→ **PROBLEM STATEMENT**: Only the lines of the data below from the one with "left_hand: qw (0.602" through the one with "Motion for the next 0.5" are wanted. Repeat them exactly.
┏━━
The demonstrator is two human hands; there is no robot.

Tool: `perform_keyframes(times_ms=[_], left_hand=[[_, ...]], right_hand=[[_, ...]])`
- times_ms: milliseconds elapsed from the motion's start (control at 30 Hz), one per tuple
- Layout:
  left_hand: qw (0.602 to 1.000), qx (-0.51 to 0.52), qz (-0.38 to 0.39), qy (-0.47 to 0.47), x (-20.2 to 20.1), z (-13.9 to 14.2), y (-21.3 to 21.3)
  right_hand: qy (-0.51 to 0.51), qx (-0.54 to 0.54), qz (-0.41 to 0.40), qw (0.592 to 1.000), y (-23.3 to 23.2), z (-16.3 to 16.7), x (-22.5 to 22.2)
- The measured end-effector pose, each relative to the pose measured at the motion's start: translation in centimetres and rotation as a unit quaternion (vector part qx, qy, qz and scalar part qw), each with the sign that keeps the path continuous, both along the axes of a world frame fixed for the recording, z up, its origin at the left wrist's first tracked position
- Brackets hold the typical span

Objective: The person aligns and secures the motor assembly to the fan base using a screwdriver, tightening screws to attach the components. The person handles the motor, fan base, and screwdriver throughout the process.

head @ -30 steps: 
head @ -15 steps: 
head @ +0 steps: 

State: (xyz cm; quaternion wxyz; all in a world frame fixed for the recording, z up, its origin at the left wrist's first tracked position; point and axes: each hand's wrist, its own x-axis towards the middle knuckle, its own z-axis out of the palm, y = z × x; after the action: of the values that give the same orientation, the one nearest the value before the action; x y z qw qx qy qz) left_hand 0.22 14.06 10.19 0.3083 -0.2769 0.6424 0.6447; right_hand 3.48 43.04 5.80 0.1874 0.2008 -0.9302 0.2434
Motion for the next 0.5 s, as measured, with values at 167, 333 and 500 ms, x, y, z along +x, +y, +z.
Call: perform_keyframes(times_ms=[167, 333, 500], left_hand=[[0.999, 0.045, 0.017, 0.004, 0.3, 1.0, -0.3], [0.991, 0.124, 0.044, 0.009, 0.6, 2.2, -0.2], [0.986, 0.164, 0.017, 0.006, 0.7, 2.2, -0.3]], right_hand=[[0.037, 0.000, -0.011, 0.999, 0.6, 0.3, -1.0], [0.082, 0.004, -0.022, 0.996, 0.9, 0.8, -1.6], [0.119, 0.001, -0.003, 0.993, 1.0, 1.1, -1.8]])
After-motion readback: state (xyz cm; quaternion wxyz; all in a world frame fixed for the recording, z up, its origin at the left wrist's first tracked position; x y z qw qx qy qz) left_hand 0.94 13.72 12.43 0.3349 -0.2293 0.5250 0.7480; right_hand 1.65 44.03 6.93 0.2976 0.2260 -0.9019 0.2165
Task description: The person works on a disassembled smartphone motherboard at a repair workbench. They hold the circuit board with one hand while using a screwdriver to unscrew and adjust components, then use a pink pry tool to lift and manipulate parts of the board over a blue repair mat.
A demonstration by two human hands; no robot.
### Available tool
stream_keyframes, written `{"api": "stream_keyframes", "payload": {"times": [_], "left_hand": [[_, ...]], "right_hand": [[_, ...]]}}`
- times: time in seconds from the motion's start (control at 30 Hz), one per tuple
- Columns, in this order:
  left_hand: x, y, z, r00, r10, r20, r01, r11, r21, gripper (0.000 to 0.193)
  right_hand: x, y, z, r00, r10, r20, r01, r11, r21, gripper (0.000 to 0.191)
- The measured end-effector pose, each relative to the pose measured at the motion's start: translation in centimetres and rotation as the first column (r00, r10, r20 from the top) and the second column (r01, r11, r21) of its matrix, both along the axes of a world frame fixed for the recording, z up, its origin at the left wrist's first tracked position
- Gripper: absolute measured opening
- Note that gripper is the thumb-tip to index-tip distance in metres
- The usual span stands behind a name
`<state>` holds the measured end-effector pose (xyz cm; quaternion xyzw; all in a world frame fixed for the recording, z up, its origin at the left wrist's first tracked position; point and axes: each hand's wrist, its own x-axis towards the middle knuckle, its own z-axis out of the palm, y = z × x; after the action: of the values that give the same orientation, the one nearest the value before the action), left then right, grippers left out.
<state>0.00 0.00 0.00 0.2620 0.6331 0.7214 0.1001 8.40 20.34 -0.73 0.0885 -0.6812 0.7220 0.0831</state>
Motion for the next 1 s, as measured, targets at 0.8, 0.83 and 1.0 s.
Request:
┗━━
→ **ANSWER BELOW**:
  left_hand: qw (0.602 to 1.000), qx (-0.51 to 0.52), qz (-0.38 to 0.39), qy (-0.47 to 0.47), x (-20.2 to 20.1), z (-13.9 to 14.2), y (-21.3 to 21.3)
  right_hand: qy (-0.51 to 0.51), qx (-0.54 to 0.54), qz (-0.41 to 0.40), qw (0.592 to 1.000), y (-23.3 to 23.2), z (-16.3 to 16.7), x (-22.5 to 22.2)
- The measured end-effector pose, each relative to the pose measured at the motion's start: translation in centimetres and rotation as a unit quaternion (vector part qx, qy, qz and scalar part qw), each with the sign that keeps the path continuous, both along the axes of a world frame fixed for the recording, z up, its origin at the left wrist's first tracked position
- Brackets hold the typical span

Objective: The person aligns and secures the motor assembly to the fan base using a screwdriver, tightening screws to attach the components. The person handles the motor, fan base, and screwdriver throughout the process.

head @ -30 steps: 
head @ -15 steps: 
head @ +0 steps: 

State: (xyz cm; quaternion wxyz; all in a world frame fixed for the recording, z up, its origin at the left wrist's first tracked position; point and axes: each hand's wrist, its own x-axis towards the middle knuckle, its own z-axis out of the palm, y = z × x; after the action: of the values that give the same orientation, the one nearest the value before the action; x y z qw qx qy qz) left_hand 0.22 14.06 10.19 0.3083 -0.2769 0.6424 0.6447; right_hand 3.48 43.04 5.80 0.1874 0.2008 -0.9302 0.2434
Motion for the next 0.5 s, as measured, with values at 167, 333 and 500 ms, x, y, z along +x, +y, +z.

Nothing further is required of the output.